Exercise prompt -> Copy the data below exactly. Any pictures in it should be omitted.

------ Information shown ------

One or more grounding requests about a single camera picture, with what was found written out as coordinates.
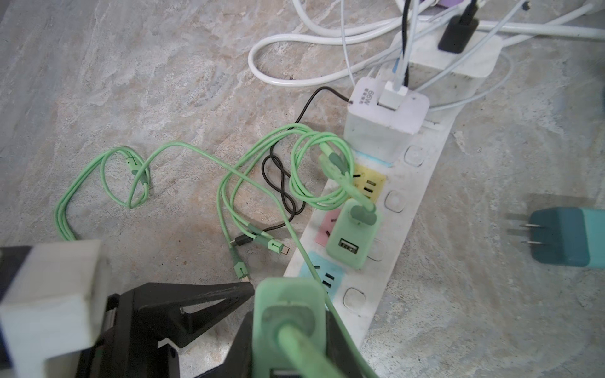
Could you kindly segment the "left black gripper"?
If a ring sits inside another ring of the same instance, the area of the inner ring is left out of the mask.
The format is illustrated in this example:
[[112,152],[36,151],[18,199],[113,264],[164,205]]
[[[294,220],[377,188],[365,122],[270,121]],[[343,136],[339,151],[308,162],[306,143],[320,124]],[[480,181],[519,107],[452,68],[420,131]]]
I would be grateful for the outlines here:
[[80,354],[76,377],[178,377],[178,353],[255,294],[249,282],[214,285],[148,283],[112,295],[106,308],[113,326]]

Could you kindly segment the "teal charger plug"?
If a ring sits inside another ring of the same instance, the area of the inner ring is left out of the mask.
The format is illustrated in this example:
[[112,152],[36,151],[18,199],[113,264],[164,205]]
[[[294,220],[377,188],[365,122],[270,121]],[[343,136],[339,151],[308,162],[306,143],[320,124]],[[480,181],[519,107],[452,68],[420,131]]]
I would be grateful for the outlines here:
[[532,258],[554,266],[603,269],[604,211],[553,207],[533,212],[529,229]]

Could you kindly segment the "white charger with black cable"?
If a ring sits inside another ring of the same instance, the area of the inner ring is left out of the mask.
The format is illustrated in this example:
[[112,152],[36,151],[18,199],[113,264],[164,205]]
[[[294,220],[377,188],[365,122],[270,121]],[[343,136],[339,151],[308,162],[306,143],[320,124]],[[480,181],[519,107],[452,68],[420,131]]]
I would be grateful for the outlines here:
[[410,89],[427,96],[434,108],[460,102],[479,93],[480,87],[493,73],[503,48],[499,36],[492,36],[484,45],[475,49],[488,34],[476,32],[468,42],[464,53],[471,52],[459,66],[427,88],[421,86],[460,60],[461,54],[438,49],[446,25],[419,21],[417,23],[410,62]]

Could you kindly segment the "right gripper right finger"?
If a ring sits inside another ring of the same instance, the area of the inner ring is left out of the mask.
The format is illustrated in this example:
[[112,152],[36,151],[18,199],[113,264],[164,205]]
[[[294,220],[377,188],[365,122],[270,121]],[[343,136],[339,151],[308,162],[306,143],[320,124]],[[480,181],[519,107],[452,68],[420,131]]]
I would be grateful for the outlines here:
[[348,346],[333,314],[326,312],[326,355],[343,375],[349,378],[363,378],[351,348]]

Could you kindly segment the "green charger plug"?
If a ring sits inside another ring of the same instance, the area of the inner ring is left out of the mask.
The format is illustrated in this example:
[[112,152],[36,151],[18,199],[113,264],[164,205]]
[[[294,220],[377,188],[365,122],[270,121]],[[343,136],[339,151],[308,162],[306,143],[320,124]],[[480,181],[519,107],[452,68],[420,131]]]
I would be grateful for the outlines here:
[[382,222],[376,207],[368,211],[360,201],[347,200],[326,244],[327,254],[353,269],[362,269]]
[[252,376],[343,377],[326,354],[326,291],[311,278],[273,277],[255,292]]

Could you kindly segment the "white multicolour power strip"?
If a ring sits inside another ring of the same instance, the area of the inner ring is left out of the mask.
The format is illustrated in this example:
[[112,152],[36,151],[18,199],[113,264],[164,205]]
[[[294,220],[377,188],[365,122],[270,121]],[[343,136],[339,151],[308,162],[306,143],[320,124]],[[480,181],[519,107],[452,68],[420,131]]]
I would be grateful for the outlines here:
[[317,269],[322,286],[356,346],[361,346],[386,289],[395,263],[411,229],[425,195],[447,136],[461,107],[447,108],[475,94],[482,78],[481,66],[466,60],[428,88],[437,110],[429,112],[420,131],[404,146],[393,162],[381,163],[360,157],[359,162],[385,175],[383,187],[375,191],[380,228],[364,266],[353,269],[329,257],[324,247],[337,222],[338,210],[314,211],[301,241],[312,266]]

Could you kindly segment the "purple power strip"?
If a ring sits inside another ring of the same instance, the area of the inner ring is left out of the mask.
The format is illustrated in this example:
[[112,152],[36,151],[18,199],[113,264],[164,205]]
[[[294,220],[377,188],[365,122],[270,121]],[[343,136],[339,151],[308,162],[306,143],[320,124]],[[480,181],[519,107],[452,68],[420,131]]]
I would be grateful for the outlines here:
[[438,7],[438,8],[452,8],[458,6],[467,6],[470,3],[470,0],[426,0],[422,1],[422,5],[427,5],[428,8]]

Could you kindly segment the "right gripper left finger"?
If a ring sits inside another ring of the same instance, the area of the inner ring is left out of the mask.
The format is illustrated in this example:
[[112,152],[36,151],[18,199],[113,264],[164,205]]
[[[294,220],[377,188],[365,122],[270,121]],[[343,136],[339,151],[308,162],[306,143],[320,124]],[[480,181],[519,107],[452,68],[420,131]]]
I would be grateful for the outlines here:
[[250,311],[245,315],[223,363],[196,378],[252,377],[252,330],[253,312]]

------

Exercise answer ->
One or more grounding requests about a single camera picture, with what was found written out as coordinates.
Could you kindly segment the "left black gripper"?
If a ring sits inside another ring of the same instance, the area of the inner ring is left out of the mask.
The format is illustrated in this example:
[[112,152],[36,151],[18,199],[113,264],[164,205]]
[[[294,220],[377,188],[365,122],[270,121]],[[343,136],[339,151],[308,162],[306,143],[320,124]],[[480,181],[519,107],[452,68],[420,131]]]
I would be grateful for the outlines here:
[[80,354],[76,377],[178,377],[178,353],[255,294],[249,282],[214,285],[148,283],[112,295],[106,308],[113,326]]

Could you kindly segment the "teal charger plug"?
If a ring sits inside another ring of the same instance, the area of the inner ring is left out of the mask.
The format is illustrated in this example:
[[112,152],[36,151],[18,199],[113,264],[164,205]]
[[[294,220],[377,188],[365,122],[270,121]],[[343,136],[339,151],[308,162],[306,143],[320,124]],[[480,181],[519,107],[452,68],[420,131]]]
I would be grateful for the outlines here:
[[532,258],[554,266],[603,269],[604,211],[553,207],[533,212],[529,229]]

Could you kindly segment the "white charger with black cable"?
If a ring sits inside another ring of the same instance, the area of the inner ring is left out of the mask.
The format is illustrated in this example:
[[112,152],[36,151],[18,199],[113,264],[164,205]]
[[[294,220],[377,188],[365,122],[270,121]],[[343,136],[339,151],[308,162],[306,143],[320,124]],[[480,181],[519,107],[452,68],[420,131]]]
I would be grateful for the outlines here:
[[410,89],[427,96],[434,108],[460,102],[479,93],[480,87],[493,73],[503,48],[499,36],[492,36],[484,45],[475,49],[488,34],[476,32],[468,42],[464,53],[471,52],[459,66],[427,88],[421,86],[460,60],[461,54],[438,49],[446,25],[419,21],[417,23],[410,62]]

Could you kindly segment the "right gripper right finger"?
If a ring sits inside another ring of the same instance, the area of the inner ring is left out of the mask.
The format is illustrated in this example:
[[112,152],[36,151],[18,199],[113,264],[164,205]]
[[[294,220],[377,188],[365,122],[270,121]],[[343,136],[339,151],[308,162],[306,143],[320,124]],[[480,181],[519,107],[452,68],[420,131]]]
I would be grateful for the outlines here:
[[348,346],[333,314],[326,312],[326,355],[343,375],[349,378],[363,378],[351,348]]

Could you kindly segment the "green charger plug"?
If a ring sits inside another ring of the same instance, the area of the inner ring is left out of the mask.
The format is illustrated in this example:
[[112,152],[36,151],[18,199],[113,264],[164,205]]
[[[294,220],[377,188],[365,122],[270,121]],[[343,136],[339,151],[308,162],[306,143],[320,124]],[[480,181],[519,107],[452,68],[420,131]]]
I would be grateful for the outlines here:
[[382,222],[376,207],[368,211],[360,201],[347,200],[326,244],[327,254],[353,269],[362,269]]
[[252,376],[343,377],[326,354],[326,291],[311,278],[273,277],[255,292]]

Could you kindly segment the "white multicolour power strip"?
If a ring sits inside another ring of the same instance, the area of the inner ring is left out of the mask.
The format is illustrated in this example:
[[112,152],[36,151],[18,199],[113,264],[164,205]]
[[[294,220],[377,188],[365,122],[270,121]],[[343,136],[339,151],[308,162],[306,143],[320,124]],[[480,181],[519,107],[452,68],[420,131]]]
I would be grateful for the outlines here:
[[317,269],[322,286],[356,346],[361,346],[386,289],[395,263],[411,229],[425,195],[447,136],[461,107],[447,108],[475,94],[482,78],[481,66],[466,60],[428,88],[437,110],[429,112],[420,131],[404,146],[393,162],[381,163],[360,157],[359,162],[385,175],[383,187],[375,191],[380,228],[364,266],[353,269],[329,257],[324,247],[337,222],[338,210],[314,211],[301,241],[312,266]]

Could you kindly segment the "purple power strip"?
If a ring sits inside another ring of the same instance, the area of the inner ring is left out of the mask.
The format is illustrated in this example:
[[112,152],[36,151],[18,199],[113,264],[164,205]]
[[[294,220],[377,188],[365,122],[270,121]],[[343,136],[339,151],[308,162],[306,143],[320,124]],[[480,181],[519,107],[452,68],[420,131]]]
I would be grateful for the outlines here:
[[438,7],[438,8],[452,8],[458,6],[467,6],[470,3],[470,0],[426,0],[422,1],[422,5],[427,5],[428,8]]

Could you kindly segment the "right gripper left finger"?
If a ring sits inside another ring of the same instance, the area of the inner ring is left out of the mask.
The format is illustrated in this example:
[[112,152],[36,151],[18,199],[113,264],[164,205]]
[[[294,220],[377,188],[365,122],[270,121]],[[343,136],[339,151],[308,162],[306,143],[320,124]],[[480,181],[519,107],[452,68],[420,131]]]
I would be grateful for the outlines here:
[[250,311],[245,315],[223,363],[196,378],[252,377],[252,330],[253,312]]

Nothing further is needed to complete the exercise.